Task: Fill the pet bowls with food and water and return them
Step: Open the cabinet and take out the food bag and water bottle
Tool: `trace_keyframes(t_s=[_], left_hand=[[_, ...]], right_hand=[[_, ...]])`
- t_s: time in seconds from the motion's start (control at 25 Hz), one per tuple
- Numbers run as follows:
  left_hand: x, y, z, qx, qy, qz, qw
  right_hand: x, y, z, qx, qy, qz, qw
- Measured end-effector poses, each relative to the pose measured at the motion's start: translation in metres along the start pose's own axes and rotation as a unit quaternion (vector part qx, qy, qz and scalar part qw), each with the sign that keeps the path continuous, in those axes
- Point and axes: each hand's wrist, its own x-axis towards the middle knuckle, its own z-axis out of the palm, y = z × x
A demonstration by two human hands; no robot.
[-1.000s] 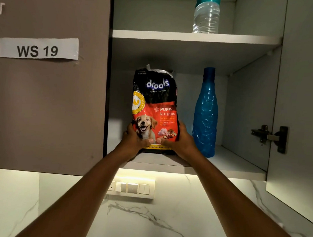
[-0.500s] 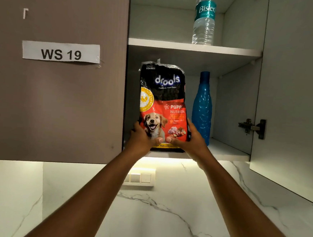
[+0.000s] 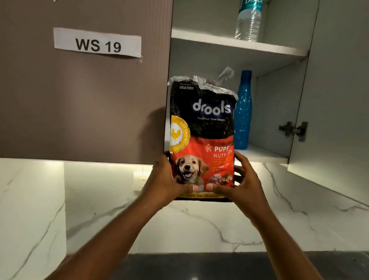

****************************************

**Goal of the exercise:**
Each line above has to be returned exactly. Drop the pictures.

**Your solution:**
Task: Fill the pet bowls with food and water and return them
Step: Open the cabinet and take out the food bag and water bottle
Tool: `trace_keyframes(t_s=[_], left_hand=[[_, ...]], right_hand=[[_, ...]])`
- t_s: time in seconds from the motion's start (control at 25 Hz), one per tuple
- Numbers run as follows:
  left_hand: x, y, z, qx, qy, qz, qw
  right_hand: x, y, z, qx, qy, qz, qw
- Measured end-effector poses, each relative to the pose measured at the motion's start: translation in metres along the start pose's own axes and rotation as a unit quaternion (vector part qx, qy, qz and scalar part qw), each with the sign that keeps the path continuous, in those axes
- Point and axes: each hand's wrist, its own x-axis towards the middle knuckle, its own z-axis out of the palm, y = z × x
A demonstration by two human hands; no robot.
[-1.000s] 
[-0.500s] 
[+0.000s] 

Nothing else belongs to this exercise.